There is no full agreement among historians on the type of stadion used as a parameter by Eratosthenes, since although it is a unit of measurement always corresponding to 600 feet (traditionally established by Hercules when he measured the Stadium of Pisa in the Peloponnese), it could vary from region to region precisely because of the use of feet of different lengths. If Eratosthenes had used the Attic-Italian stadion, also called the “Hellenistic” (184.98 meters), the use of which is attested in Ptolemaic Egypt, the estimate of the earth’s circumference he obtained would have been 46,200 kilometers. If he had instead relied on the Roman stadion in use at that time (184.98 meters), also used in Alexandria, the estimate of the circumference would have been 39,682 kilometers, a deviation of only 326 kilometers from the actual measurement of the earth’s circumference, obtained from modern satellites. A result that would still be either way outstanding, if we take into account the manual technique used and some actual (albeit slight) errors in estimating coordinates and distances.

 

 

Eratosthenes’ experiment

 

Indeed, Eratosthenes assumed that the Earth was perfectly spherical (he did not take into account the flattening at the poles) and, based on the geographic knowledge of the time, he assumed that Syene was located exactly on the line of the tropic of Cancer and on the same exact longitude as Alexandria (in reality, as the image on the previous page points out, there is a discrepancy, though not excessive, both in the longitude between the two cities and in the distance of Syene from the tropic).

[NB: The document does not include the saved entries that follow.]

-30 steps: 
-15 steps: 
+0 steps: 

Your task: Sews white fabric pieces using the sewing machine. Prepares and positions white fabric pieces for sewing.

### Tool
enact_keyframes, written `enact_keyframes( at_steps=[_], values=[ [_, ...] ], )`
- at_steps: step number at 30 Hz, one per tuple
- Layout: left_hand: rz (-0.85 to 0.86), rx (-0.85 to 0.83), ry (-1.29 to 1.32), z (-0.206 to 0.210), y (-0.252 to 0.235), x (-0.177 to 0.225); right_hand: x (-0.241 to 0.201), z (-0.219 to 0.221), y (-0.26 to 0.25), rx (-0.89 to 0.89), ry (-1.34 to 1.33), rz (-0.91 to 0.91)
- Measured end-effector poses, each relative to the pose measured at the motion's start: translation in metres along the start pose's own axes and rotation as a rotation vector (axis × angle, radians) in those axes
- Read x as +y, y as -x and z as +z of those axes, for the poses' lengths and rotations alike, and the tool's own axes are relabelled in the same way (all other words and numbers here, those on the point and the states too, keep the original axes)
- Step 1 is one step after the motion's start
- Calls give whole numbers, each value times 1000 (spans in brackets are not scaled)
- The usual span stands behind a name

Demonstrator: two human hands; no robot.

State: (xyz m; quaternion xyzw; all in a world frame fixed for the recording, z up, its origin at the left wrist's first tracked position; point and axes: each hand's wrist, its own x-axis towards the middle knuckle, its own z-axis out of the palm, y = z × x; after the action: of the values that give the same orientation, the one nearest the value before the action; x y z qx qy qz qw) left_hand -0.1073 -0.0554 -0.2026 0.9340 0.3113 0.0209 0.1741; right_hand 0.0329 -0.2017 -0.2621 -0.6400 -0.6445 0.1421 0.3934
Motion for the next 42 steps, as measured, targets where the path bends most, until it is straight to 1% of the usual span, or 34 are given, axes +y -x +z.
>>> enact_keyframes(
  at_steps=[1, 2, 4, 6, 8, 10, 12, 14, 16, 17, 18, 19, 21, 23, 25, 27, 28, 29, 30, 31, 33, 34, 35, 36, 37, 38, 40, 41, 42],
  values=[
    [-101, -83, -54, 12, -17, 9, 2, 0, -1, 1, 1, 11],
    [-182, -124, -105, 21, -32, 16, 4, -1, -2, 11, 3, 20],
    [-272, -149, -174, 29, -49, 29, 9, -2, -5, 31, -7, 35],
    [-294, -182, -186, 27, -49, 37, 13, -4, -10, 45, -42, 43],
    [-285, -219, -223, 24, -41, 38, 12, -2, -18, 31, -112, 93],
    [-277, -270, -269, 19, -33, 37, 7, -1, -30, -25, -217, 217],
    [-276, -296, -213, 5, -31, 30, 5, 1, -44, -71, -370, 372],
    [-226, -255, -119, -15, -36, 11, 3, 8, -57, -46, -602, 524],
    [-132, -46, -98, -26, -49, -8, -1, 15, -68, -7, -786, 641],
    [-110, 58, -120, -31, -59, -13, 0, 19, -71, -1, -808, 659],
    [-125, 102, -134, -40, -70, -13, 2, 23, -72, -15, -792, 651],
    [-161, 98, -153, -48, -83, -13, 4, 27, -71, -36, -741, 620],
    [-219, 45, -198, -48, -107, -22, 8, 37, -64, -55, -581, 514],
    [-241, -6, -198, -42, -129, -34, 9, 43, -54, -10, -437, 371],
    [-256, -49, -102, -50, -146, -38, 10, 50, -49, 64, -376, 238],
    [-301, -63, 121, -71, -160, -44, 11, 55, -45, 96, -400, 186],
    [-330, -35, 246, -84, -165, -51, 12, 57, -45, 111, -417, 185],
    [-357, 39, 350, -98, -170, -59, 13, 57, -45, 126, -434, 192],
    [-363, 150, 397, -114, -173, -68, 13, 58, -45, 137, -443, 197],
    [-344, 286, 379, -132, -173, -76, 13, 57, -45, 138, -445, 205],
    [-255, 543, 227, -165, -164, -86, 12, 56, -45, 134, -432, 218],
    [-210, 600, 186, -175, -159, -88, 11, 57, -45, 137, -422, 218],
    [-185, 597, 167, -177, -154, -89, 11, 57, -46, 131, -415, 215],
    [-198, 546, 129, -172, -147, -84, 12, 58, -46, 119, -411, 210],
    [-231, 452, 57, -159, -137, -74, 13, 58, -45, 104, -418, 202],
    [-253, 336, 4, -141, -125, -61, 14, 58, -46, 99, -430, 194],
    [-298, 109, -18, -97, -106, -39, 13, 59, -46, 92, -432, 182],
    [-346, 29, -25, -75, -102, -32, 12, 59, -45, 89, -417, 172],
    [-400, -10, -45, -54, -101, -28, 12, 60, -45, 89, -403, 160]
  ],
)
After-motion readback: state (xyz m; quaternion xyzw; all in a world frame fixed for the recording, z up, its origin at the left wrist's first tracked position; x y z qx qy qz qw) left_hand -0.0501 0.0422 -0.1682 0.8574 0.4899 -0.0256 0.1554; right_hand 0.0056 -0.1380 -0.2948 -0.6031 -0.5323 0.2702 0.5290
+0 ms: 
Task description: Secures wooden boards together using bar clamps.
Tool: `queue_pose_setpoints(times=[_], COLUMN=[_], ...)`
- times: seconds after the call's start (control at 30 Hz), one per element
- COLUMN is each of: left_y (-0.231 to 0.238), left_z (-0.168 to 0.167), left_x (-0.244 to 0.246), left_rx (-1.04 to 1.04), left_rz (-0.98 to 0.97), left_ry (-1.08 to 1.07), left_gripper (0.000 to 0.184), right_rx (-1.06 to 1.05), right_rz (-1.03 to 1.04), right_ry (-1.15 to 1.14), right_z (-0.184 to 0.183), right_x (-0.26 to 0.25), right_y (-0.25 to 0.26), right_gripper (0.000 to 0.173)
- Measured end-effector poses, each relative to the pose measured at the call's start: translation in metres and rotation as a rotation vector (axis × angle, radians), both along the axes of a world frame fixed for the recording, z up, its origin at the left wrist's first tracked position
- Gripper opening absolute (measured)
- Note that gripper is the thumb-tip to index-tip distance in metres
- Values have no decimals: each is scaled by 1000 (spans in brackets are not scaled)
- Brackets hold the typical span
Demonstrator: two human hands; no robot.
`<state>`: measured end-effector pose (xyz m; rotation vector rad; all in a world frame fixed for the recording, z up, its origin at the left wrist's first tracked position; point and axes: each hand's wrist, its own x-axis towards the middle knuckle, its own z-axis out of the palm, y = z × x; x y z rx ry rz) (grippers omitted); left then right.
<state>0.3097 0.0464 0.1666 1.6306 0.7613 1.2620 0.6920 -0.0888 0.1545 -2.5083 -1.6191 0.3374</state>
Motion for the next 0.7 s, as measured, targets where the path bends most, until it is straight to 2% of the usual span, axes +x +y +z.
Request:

The measure of the Earth’s circumference today has been accurately calculated as 40,008 kilometers. If we were to remake in our day Eratosthenes’ calculation with his own instruments, refining the numbers and comparing Alexandria with the exact geographical point that, on its own meridian, intersects the Tropic of Cancer (what the great Greek scholar intended precisely to do, despite being wrong by a few kilometers), we would obtain a value, in the Attic-Italian stadion, of 40,074 kilometers, with a difference of only sixty-six kilometers from the measurements given us by satellites. The margin of error would thus be only 0.16%!

Anyway, it should be mentioned that we do not know for sure what was the exact method used by Eratosthenes to calculate the earth’s circumference, since his texts have been lost. If we know about his experiments and calculations today, we owe it to the astronomer Cleomedes, who lived at the turn of the 1st century B.C. and the 1st century A.D. and wrote about it in his treatise Coelestia11. However, by his own admission, Cleomedes reported a “popularized” and “simplified” version, for the use and consumption of the people. A version that we might therefore call “profane”. Did Cleomedes (most likely an initiate) therefore mean to omit from his writings certain techniques and knowledge that were not to be divulged since they were covered by initiatory secrecy? I deem this quite plausible. After all, this was precisely the practice in ancient times, and I could report many other similar examples in this regard.